§ Task directions
Write the data below out again in full, exactly as shown.
########
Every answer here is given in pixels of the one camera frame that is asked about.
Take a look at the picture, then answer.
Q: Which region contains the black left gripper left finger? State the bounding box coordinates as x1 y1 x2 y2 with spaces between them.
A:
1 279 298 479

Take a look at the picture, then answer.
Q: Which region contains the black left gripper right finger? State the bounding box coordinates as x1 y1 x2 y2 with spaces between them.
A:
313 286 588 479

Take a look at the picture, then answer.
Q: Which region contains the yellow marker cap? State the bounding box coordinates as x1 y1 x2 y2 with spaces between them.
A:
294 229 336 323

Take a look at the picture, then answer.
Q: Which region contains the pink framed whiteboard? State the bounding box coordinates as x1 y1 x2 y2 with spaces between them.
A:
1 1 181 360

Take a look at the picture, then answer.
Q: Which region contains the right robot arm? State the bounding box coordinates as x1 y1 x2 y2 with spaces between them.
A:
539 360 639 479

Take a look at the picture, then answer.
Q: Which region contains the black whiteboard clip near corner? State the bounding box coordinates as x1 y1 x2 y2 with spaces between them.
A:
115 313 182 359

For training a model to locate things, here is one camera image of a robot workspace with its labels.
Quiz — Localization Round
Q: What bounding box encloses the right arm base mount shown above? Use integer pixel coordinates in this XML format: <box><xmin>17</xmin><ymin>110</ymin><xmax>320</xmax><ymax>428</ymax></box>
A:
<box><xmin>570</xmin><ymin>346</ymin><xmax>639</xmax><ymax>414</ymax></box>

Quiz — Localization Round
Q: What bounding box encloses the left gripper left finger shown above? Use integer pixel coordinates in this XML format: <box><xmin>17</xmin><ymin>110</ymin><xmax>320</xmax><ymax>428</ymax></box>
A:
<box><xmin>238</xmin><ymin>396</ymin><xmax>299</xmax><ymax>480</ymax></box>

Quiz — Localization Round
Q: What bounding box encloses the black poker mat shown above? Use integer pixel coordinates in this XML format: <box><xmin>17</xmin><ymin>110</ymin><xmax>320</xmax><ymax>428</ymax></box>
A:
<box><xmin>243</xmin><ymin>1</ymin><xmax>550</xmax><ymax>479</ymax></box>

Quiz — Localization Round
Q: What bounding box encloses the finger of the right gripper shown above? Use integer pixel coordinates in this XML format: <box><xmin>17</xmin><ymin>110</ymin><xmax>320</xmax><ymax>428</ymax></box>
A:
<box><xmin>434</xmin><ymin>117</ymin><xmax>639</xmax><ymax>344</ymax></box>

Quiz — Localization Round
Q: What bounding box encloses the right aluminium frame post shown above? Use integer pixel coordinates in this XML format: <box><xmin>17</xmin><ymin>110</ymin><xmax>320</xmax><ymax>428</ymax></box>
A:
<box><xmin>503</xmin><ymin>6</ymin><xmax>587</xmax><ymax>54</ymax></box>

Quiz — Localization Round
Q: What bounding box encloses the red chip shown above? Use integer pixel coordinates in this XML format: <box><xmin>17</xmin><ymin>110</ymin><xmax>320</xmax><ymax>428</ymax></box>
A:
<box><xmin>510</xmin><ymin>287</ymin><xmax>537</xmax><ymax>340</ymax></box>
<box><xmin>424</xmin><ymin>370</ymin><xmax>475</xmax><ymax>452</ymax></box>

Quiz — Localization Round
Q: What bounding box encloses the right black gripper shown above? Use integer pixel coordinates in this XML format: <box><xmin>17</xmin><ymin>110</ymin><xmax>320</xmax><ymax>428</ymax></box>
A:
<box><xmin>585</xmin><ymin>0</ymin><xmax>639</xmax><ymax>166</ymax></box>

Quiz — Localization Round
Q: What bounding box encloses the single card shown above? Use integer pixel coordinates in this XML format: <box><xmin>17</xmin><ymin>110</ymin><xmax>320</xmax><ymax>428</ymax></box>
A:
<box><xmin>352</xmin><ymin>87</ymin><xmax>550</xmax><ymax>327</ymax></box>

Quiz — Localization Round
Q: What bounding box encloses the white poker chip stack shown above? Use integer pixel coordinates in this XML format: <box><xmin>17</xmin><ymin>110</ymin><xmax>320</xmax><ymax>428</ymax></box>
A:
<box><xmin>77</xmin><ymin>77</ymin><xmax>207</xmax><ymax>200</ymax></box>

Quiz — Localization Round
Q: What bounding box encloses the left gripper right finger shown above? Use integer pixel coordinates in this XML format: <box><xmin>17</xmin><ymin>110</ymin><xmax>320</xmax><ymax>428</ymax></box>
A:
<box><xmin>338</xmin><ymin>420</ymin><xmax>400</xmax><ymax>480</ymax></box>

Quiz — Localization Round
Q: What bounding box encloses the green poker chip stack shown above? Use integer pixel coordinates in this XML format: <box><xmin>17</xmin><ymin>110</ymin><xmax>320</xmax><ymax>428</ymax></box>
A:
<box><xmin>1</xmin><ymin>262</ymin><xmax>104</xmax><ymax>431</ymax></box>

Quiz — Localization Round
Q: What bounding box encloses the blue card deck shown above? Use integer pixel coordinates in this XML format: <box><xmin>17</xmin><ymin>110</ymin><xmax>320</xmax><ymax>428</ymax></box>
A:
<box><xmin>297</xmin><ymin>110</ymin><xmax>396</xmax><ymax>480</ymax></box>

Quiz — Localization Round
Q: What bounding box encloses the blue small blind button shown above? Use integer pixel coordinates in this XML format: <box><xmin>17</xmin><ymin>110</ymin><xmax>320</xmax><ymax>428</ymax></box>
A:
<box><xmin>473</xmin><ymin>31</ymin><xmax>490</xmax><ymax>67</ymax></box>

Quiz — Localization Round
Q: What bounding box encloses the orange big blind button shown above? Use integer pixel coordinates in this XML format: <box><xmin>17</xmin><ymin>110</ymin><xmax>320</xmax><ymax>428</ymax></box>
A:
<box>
########
§ Result
Every answer here is given in pixels of the one camera frame that is asked about.
Take a look at the picture, then answer.
Q: Which region contains the black left gripper left finger? State the bounding box coordinates as x1 y1 x2 y2 with spaces between them.
A:
1 279 298 479

Take a look at the picture, then answer.
Q: Which region contains the black left gripper right finger? State the bounding box coordinates as x1 y1 x2 y2 with spaces between them.
A:
313 286 588 479

Take a look at the picture, then answer.
Q: Which region contains the yellow marker cap? State the bounding box coordinates as x1 y1 x2 y2 with spaces between them.
A:
294 229 336 323

Take a look at the picture, then answer.
Q: Which region contains the pink framed whiteboard? State the bounding box coordinates as x1 y1 x2 y2 with spaces between them.
A:
1 1 181 360

Take a look at the picture, then answer.
Q: Which region contains the right robot arm? State the bounding box coordinates as x1 y1 x2 y2 with spaces between them.
A:
539 360 639 479

Take a look at the picture, then answer.
Q: Which region contains the black whiteboard clip near corner? State the bounding box coordinates as x1 y1 x2 y2 with spaces between them.
A:
115 313 182 359

For training a model to locate things, here is one camera image of a robot workspace with its labels.
Quiz — Localization Round
Q: What bounding box encloses the right arm base mount shown above? Use integer pixel coordinates in this XML format: <box><xmin>17</xmin><ymin>110</ymin><xmax>320</xmax><ymax>428</ymax></box>
A:
<box><xmin>570</xmin><ymin>346</ymin><xmax>639</xmax><ymax>414</ymax></box>

Quiz — Localization Round
Q: What bounding box encloses the left gripper left finger shown above? Use integer pixel coordinates in this XML format: <box><xmin>17</xmin><ymin>110</ymin><xmax>320</xmax><ymax>428</ymax></box>
A:
<box><xmin>238</xmin><ymin>396</ymin><xmax>299</xmax><ymax>480</ymax></box>

Quiz — Localization Round
Q: What bounding box encloses the black poker mat shown above? Use integer pixel coordinates in this XML format: <box><xmin>17</xmin><ymin>110</ymin><xmax>320</xmax><ymax>428</ymax></box>
A:
<box><xmin>243</xmin><ymin>1</ymin><xmax>550</xmax><ymax>479</ymax></box>

Quiz — Localization Round
Q: What bounding box encloses the finger of the right gripper shown above? Use integer pixel coordinates in this XML format: <box><xmin>17</xmin><ymin>110</ymin><xmax>320</xmax><ymax>428</ymax></box>
A:
<box><xmin>434</xmin><ymin>117</ymin><xmax>639</xmax><ymax>344</ymax></box>

Quiz — Localization Round
Q: What bounding box encloses the right aluminium frame post shown above? Use integer pixel coordinates in this XML format: <box><xmin>17</xmin><ymin>110</ymin><xmax>320</xmax><ymax>428</ymax></box>
A:
<box><xmin>503</xmin><ymin>6</ymin><xmax>587</xmax><ymax>54</ymax></box>

Quiz — Localization Round
Q: What bounding box encloses the red chip shown above? Use integer pixel coordinates in this XML format: <box><xmin>17</xmin><ymin>110</ymin><xmax>320</xmax><ymax>428</ymax></box>
A:
<box><xmin>510</xmin><ymin>287</ymin><xmax>537</xmax><ymax>340</ymax></box>
<box><xmin>424</xmin><ymin>370</ymin><xmax>475</xmax><ymax>452</ymax></box>

Quiz — Localization Round
Q: What bounding box encloses the right black gripper shown above? Use integer pixel coordinates in this XML format: <box><xmin>17</xmin><ymin>110</ymin><xmax>320</xmax><ymax>428</ymax></box>
A:
<box><xmin>585</xmin><ymin>0</ymin><xmax>639</xmax><ymax>166</ymax></box>

Quiz — Localization Round
Q: What bounding box encloses the single card shown above? Use integer pixel coordinates in this XML format: <box><xmin>17</xmin><ymin>110</ymin><xmax>320</xmax><ymax>428</ymax></box>
A:
<box><xmin>352</xmin><ymin>87</ymin><xmax>550</xmax><ymax>327</ymax></box>

Quiz — Localization Round
Q: What bounding box encloses the white poker chip stack shown above? Use integer pixel coordinates in this XML format: <box><xmin>17</xmin><ymin>110</ymin><xmax>320</xmax><ymax>428</ymax></box>
A:
<box><xmin>77</xmin><ymin>77</ymin><xmax>207</xmax><ymax>200</ymax></box>

Quiz — Localization Round
Q: What bounding box encloses the left gripper right finger shown above? Use integer pixel coordinates in this XML format: <box><xmin>17</xmin><ymin>110</ymin><xmax>320</xmax><ymax>428</ymax></box>
A:
<box><xmin>338</xmin><ymin>420</ymin><xmax>400</xmax><ymax>480</ymax></box>

Quiz — Localization Round
Q: What bounding box encloses the green poker chip stack shown above? Use integer pixel coordinates in this XML format: <box><xmin>17</xmin><ymin>110</ymin><xmax>320</xmax><ymax>428</ymax></box>
A:
<box><xmin>1</xmin><ymin>262</ymin><xmax>104</xmax><ymax>431</ymax></box>

Quiz — Localization Round
Q: What bounding box encloses the blue card deck shown above? Use integer pixel coordinates in this XML format: <box><xmin>17</xmin><ymin>110</ymin><xmax>320</xmax><ymax>428</ymax></box>
A:
<box><xmin>297</xmin><ymin>110</ymin><xmax>396</xmax><ymax>480</ymax></box>

Quiz — Localization Round
Q: What bounding box encloses the blue small blind button shown above? Use integer pixel coordinates in this XML format: <box><xmin>17</xmin><ymin>110</ymin><xmax>320</xmax><ymax>428</ymax></box>
A:
<box><xmin>473</xmin><ymin>31</ymin><xmax>490</xmax><ymax>67</ymax></box>

Quiz — Localization Round
Q: What bounding box encloses the orange big blind button shown above? Use integer pixel coordinates in this XML format: <box><xmin>17</xmin><ymin>110</ymin><xmax>320</xmax><ymax>428</ymax></box>
A:
<box>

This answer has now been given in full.